Около собора выстроились батальон моряков, батальон пехоты и полубатарея в четыре орудия. На рейде корабли скрестили реи и приспустили свои флаги и вымпела. Гроб вынесли на паперть. Вынесли и бархатную подушку с многочисленными орденами Корнилова. Певчие пели «надгробное рыдание»…

Траурная процессия потянулась по Екатерининской улице туда, где незадолго до высадки интервентов так торжественно был заложен новый Владимирский собор над склепом, в котором хоронили года три назад адмирала Лазарева.

Когда Лазарев командовал кораблем «Азов», он зашел однажды в каюту своего молодого лейтенанта Корнилова. Тот сидел за чтением французского романа. Кипа французских же романов лежала у него и на полке каюты.

Лазарев был возмущен таким легкомыслием чрезвычайно.

— Вы, даровитый, умный человек, тратите драгоценное время на чтение всякой чепухи! — закричал он. — Я вам запрещаю это как ваш начальник!..

Понимаете? Раз и навсегда запрещаю!

Он собрал энергично все книги лейтенанта и выкинул их через окошко каюты в море.

— Что же все-таки я должен читать? — ошеломленный, спросил Корнилов.

— А это уж я вам принесу сейчас сам, что вы должны читать!

И капитан Лазарев вышел, но скоро вернулся с кипою совсем других книг. Это были сочинения главным образом по морскому делу.

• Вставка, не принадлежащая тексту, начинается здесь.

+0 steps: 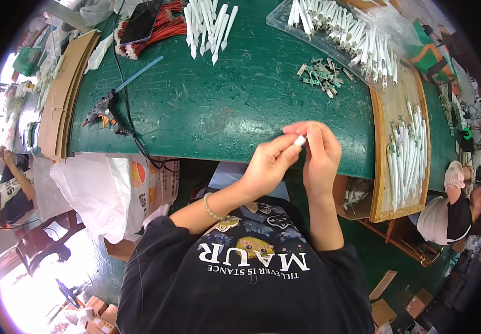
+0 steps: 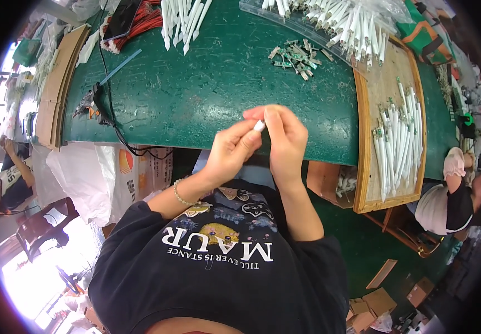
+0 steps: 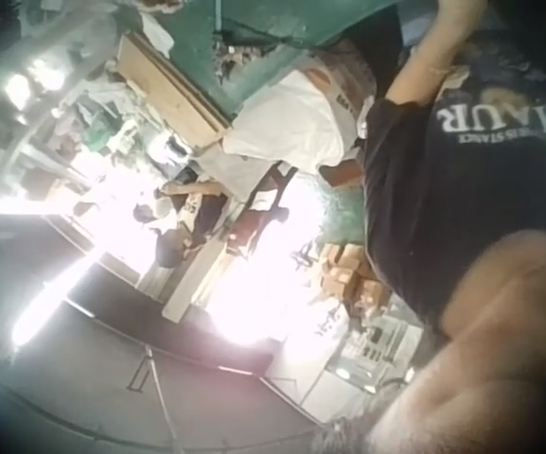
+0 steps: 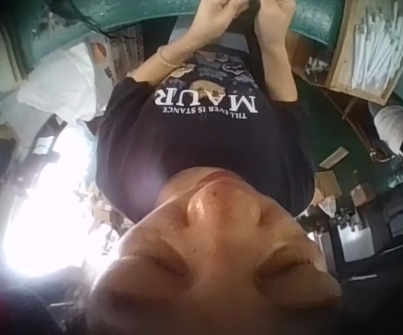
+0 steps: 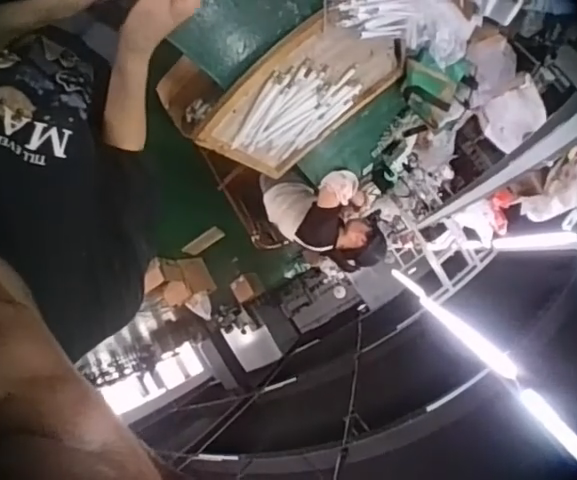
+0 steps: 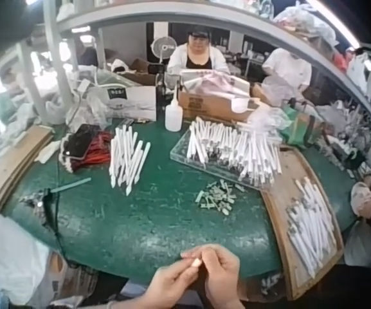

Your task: The recorder is manual assembling small green plastic components onto white plastic sticks at a factory workbench.

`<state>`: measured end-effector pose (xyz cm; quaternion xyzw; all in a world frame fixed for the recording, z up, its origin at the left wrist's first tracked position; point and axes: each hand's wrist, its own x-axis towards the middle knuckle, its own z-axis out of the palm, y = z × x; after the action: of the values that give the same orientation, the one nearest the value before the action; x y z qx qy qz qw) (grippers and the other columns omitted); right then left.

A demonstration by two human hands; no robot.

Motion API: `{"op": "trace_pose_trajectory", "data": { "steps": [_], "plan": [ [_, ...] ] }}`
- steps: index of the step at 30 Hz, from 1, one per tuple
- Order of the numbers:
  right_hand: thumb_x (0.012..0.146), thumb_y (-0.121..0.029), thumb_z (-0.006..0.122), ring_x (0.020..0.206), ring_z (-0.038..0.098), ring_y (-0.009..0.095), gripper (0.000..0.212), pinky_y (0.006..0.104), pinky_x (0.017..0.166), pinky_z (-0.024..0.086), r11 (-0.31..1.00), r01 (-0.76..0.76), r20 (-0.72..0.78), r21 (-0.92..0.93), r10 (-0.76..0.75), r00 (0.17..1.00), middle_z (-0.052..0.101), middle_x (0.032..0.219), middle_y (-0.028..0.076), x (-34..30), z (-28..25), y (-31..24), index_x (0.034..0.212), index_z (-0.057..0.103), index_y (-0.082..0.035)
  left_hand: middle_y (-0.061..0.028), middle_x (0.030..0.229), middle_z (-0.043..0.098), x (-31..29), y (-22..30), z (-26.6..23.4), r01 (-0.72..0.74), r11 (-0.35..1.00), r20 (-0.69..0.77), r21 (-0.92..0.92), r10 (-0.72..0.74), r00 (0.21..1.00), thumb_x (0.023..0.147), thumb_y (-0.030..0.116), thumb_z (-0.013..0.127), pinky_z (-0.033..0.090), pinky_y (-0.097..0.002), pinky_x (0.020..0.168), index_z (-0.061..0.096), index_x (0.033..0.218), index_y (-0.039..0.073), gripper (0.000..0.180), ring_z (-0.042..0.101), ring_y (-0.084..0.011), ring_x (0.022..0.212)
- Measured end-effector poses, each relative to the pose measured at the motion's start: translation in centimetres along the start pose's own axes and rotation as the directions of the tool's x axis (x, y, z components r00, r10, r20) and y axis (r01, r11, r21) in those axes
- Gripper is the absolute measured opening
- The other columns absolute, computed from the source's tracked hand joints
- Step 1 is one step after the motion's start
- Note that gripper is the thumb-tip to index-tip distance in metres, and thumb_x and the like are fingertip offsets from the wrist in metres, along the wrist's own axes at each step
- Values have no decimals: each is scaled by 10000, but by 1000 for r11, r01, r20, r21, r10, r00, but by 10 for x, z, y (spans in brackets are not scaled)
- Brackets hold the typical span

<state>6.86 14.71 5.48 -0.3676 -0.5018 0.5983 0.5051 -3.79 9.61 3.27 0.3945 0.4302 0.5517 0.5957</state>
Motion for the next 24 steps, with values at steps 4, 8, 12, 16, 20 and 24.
{"op": "trace_pose_trajectory", "data": {
  "steps": [4,8,12,16,20,24],
  "plan": [
    [960,-140,437,808,613,184,237,289,760,476,964,234,-180,-123,-254,950,641,808,126,10,-12,4,858,575,23,78,632,368,-2,-4,2,-107,994,15,-1,107,994,979,199,459,229,-186,450,520,1237,-1,332,293,-9,528],
    [976,-211,442,723,583,156,260,301,732,492,981,192,-131,9,-189,973,605,857,103,21,-19,-24,905,559,10,81,632,350,1,4,1,-29,1000,35,5,29,999,979,227,460,219,-184,447,523,1223,-3,341,274,-8,525],
    [949,-155,504,673,465,83,195,228,614,398,987,61,-136,-151,-82,987,578,848,40,10,-29,-9,1008,603,2,68,695,405,-1,7,1,50,992,13,-115,-49,999,969,168,477,315,-185,526,575,1180,24,274,350,-25,619],
    [908,-91,561,724,534,79,165,200,648,430,995,50,-131,-82,-61,989,592,842,36,2,-8,-12,1035,588,10,76,669,380,-2,2,-2,8,998,43,-62,-5,999,971,199,474,260,-183,481,537,1206,4,312,311,-13,570],
    [847,-13,627,746,586,84,180,198,680,460,988,96,-86,-118,-107,991,620,817,43,1,-10,-7,1019,586,15,72,710,414,-2,4,-2,31,991,66,-131,-23,998,962,152,487,302,-182,515,545,1196,-1,285,346,-15,615],
    [834,-10,642,722,587,86,163,200,660,463,983,100,-81,-156,-113,990,629,802,50,3,-9,-5,987,599,24,73,710,413,-2,3,-2,33,993,48,-114,-27,998,961,151,490,295,-183,508,540,1199,-9,291,342,-15,607]
  ]
}}
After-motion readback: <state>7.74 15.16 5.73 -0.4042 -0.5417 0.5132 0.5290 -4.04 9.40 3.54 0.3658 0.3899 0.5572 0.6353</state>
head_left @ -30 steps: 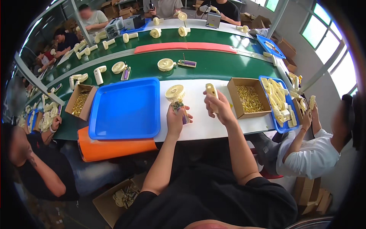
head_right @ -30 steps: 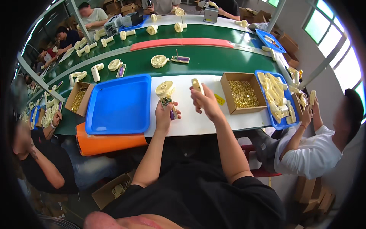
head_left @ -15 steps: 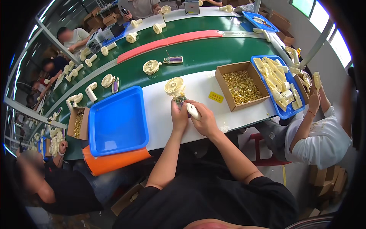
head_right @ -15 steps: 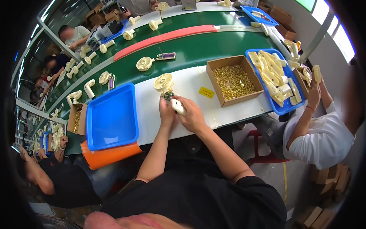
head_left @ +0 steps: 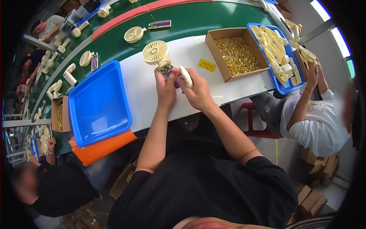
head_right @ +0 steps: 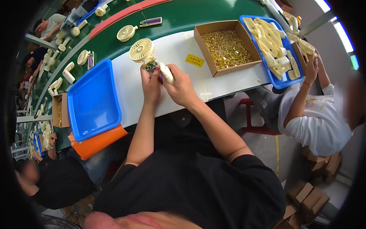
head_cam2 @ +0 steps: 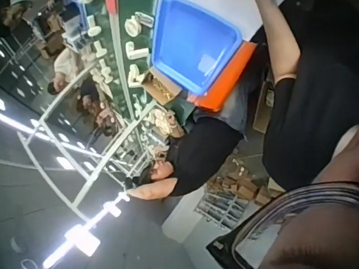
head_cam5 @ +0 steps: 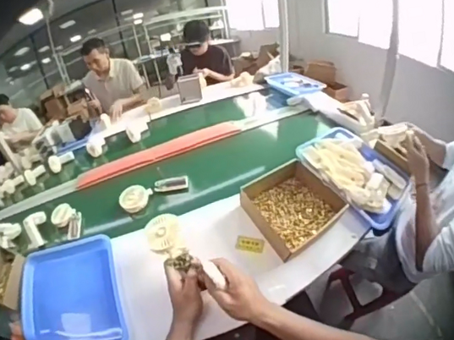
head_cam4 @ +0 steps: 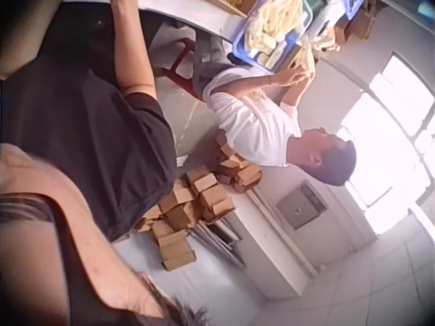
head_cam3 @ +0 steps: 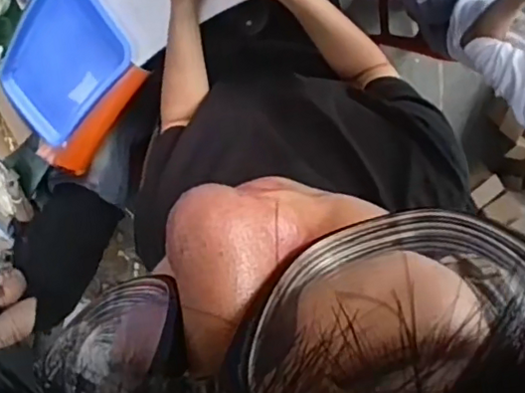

Прошло четверть века, и ученик стал достоин учителя настолько, чтобы лечь с ним рядом после смерти в одном склепе.

Процессия двигалась. Певчие пели «вечную память» истово и выразительно, чувствуя, что не лгут при этом, как приходилось им поневоле лгать обычно. Темнело быстро. Зажгли факелы.

А ядра и бомбы все еще летели в город.

И одна из бомб разорвалась как раз в хвосте процессии, где шли обыватели. Капитан Зарубин, припечатывая каждый свой шаг толстой палкой и вывертывая замысловато ногу, плелся недалеко впереди и слышал разрыв бомбы, и потом бабий визг и глухой вопль.

Толпа сгрудилась сзади. Донеслись крики:

— Что, аль попало в кого?

— Ну, а как же! Известно, попало!

Зарубин остановился в нерешимости, идти ли дальше за гробом Корнилова, или повернуть сюда, где в кого-то попало.

Услышал суровые мужские слова:

— Где тут носилок искать на улице, — носилки! Берись за ноги, за руки, тащи прямо в часовню! Там люди найдут, чья она!

— Неужто насмерть? — жалостно спросил Зарубин какого-то бородатого.

— Ну, а как же? Известно, насмерть, — ответил бородач. — Баба ведь…

Много ей надо? Осколок в брюхо воткнулся — вот и готово.

Зарубин покачал головой, пробормотал задумчиво:

— Что же тут скажешь, а? Бог знает, что он с нами делает…

Виктор был далеко впереди, жена и дочери оставались дома. (Они перебрались с Северной стороны вечером накануне, когда прекратилась пальба.) Успокоившись за себя и своих, Зарубин заковылял догонять процессию.

Полыхали факелы, придавая всей картине необычайный вид, на обширном, отгороженном забором месте заложенного собора толпились офицеры разных чинов. Батальоны матросов и пехоты и четыре орудия дали положенное число залпов холостыми зарядами.